Task details: The whole listing below should be printed again exactly, with no images.

Provided material:
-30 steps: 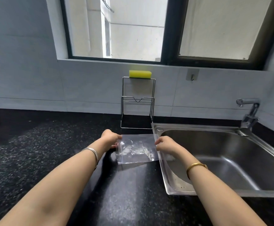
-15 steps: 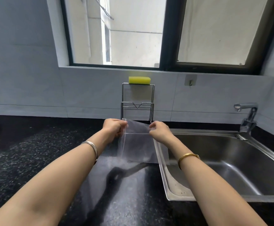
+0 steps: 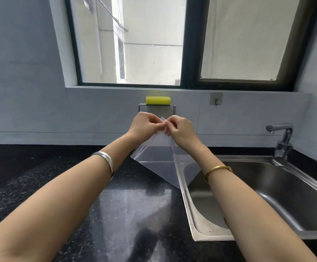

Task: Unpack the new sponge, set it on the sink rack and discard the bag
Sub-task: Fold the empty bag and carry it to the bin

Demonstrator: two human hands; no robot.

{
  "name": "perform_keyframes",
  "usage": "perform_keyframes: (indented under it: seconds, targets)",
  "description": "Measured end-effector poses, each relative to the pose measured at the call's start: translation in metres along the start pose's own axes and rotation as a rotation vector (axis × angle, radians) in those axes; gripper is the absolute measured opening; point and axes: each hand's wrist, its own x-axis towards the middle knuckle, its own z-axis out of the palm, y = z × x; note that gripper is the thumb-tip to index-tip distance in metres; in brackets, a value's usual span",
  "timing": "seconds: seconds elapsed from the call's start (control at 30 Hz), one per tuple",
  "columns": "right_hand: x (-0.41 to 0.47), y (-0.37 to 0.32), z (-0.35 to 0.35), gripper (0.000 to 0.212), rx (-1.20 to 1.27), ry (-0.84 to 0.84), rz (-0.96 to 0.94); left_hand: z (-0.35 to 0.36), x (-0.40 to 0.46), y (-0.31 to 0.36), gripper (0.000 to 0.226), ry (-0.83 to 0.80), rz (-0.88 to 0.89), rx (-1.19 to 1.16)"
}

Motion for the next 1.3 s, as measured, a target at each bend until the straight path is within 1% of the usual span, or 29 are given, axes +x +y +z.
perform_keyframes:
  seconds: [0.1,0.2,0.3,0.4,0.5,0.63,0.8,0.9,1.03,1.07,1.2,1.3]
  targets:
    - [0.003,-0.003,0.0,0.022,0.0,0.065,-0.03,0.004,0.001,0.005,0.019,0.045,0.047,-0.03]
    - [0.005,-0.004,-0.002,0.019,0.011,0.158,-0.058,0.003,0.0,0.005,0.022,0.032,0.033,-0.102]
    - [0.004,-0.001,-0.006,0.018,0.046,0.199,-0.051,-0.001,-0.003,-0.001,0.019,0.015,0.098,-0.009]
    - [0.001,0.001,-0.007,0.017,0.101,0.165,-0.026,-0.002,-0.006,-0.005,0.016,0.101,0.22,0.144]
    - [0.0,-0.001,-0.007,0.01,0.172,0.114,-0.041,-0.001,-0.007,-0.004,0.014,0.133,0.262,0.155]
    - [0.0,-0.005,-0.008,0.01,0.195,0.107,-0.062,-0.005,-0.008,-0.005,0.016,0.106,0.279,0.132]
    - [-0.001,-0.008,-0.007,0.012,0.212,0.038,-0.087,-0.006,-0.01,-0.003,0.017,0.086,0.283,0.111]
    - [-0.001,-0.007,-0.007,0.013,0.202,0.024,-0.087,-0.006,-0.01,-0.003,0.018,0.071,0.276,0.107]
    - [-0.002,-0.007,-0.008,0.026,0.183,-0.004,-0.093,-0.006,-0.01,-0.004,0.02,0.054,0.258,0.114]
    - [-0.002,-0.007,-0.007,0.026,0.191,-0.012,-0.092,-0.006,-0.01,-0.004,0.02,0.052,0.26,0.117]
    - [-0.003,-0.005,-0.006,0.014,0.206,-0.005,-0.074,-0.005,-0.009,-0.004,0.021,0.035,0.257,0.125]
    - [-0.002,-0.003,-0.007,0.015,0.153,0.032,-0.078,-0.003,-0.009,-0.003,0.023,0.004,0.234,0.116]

Answer to the exercise:
-30 steps: 
-15 steps: 
+0 steps: 

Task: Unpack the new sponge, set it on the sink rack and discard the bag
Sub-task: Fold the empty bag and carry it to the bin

Demonstrator: two human hands; no robot.

{
  "name": "perform_keyframes",
  "usage": "perform_keyframes: (indented under it: seconds, targets)",
  "description": "Measured end-effector poses, each relative to the pose measured at the call's start: translation in metres along the start pose's own axes and rotation as a rotation vector (axis × angle, radians) in those axes; gripper is the absolute measured opening; point and axes: each hand's wrist, its own x-axis towards the middle knuckle, its own z-axis out of the palm, y = z × x; note that gripper is the thumb-tip to index-tip distance in metres; in brackets, a value's usual span",
  "timing": "seconds: seconds elapsed from the call's start (control at 30 Hz), one per tuple",
  "columns": "right_hand: x (-0.41 to 0.47), y (-0.37 to 0.32), z (-0.35 to 0.35), gripper (0.000 to 0.212), rx (-1.20 to 1.27), ry (-0.84 to 0.84), rz (-0.96 to 0.94); left_hand: z (-0.35 to 0.36), x (-0.40 to 0.46), y (-0.31 to 0.36), gripper (0.000 to 0.226), ry (-0.83 to 0.80), rz (-0.88 to 0.89), rx (-1.19 to 1.16)"
}

Motion for the next 1.3 s, as measured, a target at each bend until the straight path is within 1% of the usual span, or 29 are given, axes +x +y +z.
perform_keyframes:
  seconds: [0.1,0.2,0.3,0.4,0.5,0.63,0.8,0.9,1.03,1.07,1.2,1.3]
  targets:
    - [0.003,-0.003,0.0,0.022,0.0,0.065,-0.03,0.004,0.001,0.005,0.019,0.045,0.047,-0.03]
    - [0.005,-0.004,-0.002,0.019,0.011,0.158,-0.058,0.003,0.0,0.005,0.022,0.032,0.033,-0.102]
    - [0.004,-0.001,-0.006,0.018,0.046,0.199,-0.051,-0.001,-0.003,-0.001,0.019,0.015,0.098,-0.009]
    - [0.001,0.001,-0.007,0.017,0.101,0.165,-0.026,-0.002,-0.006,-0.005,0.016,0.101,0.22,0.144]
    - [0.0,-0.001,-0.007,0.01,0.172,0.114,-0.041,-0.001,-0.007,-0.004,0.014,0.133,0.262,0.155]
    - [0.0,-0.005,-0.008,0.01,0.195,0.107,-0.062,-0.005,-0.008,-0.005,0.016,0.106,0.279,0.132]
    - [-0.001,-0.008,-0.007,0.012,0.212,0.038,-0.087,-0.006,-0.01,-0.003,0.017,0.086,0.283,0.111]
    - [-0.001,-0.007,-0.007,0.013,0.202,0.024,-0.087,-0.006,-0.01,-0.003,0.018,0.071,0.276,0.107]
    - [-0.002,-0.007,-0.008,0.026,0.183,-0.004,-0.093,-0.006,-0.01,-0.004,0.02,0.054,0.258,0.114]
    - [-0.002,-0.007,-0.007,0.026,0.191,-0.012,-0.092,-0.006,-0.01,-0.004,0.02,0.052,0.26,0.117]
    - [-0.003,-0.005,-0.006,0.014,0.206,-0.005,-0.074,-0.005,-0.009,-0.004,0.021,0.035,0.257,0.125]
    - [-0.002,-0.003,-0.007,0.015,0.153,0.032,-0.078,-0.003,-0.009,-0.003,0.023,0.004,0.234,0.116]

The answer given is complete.